What is needed » Your answer should consist solely of the lines from the first line of the data through the line with "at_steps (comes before", each reproduced exactly.
------ Records provided ------
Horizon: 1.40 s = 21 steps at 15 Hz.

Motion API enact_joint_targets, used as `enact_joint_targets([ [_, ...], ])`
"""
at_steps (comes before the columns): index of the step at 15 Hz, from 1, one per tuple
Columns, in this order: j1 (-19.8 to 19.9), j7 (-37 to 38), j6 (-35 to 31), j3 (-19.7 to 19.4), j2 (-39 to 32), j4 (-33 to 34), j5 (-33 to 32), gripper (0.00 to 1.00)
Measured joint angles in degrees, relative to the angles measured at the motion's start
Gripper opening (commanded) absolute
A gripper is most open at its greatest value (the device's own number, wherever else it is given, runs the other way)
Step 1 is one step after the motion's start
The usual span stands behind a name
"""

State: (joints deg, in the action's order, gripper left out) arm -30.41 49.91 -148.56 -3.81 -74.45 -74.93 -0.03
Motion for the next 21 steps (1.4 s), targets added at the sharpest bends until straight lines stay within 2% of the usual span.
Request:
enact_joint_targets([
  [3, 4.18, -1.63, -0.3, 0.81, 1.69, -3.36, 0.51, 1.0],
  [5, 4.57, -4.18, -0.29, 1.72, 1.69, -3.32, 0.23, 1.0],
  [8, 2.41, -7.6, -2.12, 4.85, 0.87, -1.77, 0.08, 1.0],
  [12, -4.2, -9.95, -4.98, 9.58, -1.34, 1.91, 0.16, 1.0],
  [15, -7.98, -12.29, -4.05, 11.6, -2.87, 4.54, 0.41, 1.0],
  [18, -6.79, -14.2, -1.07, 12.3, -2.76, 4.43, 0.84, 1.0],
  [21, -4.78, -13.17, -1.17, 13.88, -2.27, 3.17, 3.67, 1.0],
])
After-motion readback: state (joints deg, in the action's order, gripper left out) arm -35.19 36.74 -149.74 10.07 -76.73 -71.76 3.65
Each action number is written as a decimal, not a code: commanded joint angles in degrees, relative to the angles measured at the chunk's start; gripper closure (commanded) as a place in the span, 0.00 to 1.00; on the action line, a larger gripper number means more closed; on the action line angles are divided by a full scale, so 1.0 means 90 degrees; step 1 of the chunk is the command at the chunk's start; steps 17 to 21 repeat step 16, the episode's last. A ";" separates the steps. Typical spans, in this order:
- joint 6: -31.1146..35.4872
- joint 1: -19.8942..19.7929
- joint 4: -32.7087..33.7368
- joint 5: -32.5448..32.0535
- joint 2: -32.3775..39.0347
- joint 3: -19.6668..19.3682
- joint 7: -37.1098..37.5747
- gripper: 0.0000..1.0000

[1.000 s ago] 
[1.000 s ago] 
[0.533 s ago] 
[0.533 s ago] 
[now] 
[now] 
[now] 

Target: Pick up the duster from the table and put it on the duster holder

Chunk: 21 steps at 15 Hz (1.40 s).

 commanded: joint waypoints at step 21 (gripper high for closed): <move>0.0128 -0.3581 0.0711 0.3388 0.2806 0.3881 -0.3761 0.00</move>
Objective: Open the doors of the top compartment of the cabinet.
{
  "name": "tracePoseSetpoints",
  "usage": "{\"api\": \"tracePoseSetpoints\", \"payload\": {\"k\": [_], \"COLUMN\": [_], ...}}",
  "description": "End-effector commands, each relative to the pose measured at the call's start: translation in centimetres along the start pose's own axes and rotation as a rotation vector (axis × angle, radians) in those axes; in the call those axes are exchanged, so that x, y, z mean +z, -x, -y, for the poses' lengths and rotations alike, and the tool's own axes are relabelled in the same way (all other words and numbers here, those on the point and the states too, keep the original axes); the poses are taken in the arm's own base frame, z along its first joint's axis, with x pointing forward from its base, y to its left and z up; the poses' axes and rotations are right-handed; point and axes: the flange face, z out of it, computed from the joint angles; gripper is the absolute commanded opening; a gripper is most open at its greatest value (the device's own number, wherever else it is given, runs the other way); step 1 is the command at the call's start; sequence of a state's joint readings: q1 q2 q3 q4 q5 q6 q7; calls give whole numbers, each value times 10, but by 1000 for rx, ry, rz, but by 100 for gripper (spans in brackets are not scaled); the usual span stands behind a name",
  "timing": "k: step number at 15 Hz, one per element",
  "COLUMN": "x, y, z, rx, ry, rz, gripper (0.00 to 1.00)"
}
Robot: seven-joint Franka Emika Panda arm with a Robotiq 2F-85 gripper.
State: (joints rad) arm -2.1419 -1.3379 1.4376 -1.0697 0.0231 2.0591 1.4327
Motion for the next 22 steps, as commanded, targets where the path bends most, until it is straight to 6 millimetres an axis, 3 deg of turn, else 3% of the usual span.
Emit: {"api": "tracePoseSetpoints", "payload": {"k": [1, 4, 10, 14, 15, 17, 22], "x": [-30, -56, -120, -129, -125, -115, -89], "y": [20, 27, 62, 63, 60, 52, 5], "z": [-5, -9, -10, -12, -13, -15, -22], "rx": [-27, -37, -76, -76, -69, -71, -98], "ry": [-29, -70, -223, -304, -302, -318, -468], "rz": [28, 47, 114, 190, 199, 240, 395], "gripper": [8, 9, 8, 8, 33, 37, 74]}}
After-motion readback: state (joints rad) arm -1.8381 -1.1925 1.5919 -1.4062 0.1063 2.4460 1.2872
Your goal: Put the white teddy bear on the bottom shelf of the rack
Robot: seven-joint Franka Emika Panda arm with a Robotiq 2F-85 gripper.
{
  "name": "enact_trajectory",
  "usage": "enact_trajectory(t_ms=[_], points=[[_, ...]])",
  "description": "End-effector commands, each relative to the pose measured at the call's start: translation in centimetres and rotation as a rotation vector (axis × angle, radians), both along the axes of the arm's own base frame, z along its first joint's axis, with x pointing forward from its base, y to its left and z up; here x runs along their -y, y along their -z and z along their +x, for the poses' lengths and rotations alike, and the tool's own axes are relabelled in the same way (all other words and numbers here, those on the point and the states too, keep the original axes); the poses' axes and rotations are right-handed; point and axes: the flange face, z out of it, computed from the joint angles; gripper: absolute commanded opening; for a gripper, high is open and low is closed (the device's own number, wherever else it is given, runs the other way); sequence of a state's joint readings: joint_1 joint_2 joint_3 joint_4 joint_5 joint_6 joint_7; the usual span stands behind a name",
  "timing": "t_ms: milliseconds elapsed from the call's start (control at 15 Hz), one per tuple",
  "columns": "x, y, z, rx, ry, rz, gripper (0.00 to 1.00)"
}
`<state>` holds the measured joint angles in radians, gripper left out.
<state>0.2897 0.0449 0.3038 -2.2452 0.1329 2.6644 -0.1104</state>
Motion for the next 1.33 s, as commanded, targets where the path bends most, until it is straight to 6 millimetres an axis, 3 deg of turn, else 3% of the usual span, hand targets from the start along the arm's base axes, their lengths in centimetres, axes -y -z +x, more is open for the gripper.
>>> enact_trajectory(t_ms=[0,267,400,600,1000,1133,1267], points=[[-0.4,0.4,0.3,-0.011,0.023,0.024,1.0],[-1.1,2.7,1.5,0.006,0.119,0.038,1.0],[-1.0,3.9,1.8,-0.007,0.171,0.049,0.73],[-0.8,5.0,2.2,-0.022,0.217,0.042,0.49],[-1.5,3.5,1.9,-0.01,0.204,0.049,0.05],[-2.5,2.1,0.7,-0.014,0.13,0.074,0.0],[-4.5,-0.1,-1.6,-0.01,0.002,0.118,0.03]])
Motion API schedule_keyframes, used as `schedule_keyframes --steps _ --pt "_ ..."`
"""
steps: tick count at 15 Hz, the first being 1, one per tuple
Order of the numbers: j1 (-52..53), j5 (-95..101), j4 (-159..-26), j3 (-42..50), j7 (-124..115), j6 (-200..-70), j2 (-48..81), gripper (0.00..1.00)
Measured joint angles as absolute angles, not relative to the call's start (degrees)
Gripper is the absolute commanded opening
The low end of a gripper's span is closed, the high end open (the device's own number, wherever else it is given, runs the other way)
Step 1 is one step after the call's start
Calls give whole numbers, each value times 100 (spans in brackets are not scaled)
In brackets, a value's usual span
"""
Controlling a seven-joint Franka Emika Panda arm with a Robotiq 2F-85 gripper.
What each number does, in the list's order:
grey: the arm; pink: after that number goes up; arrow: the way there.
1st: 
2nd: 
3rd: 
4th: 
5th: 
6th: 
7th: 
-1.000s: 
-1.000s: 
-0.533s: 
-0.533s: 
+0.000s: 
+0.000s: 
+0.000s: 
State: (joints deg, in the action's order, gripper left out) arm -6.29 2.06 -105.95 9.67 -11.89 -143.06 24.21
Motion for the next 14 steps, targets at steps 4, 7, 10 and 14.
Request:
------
Expected answer »
Horizon: 1.40 s = 21 steps at 15 Hz.

Motion API enact_joint_targets, used as `enact_joint_targets([ [_, ...], ])`
"""
at_steps (comes before the columns): index of the step at 15 Hz, from 1, one per tuple

Nothing else is required for this exercise.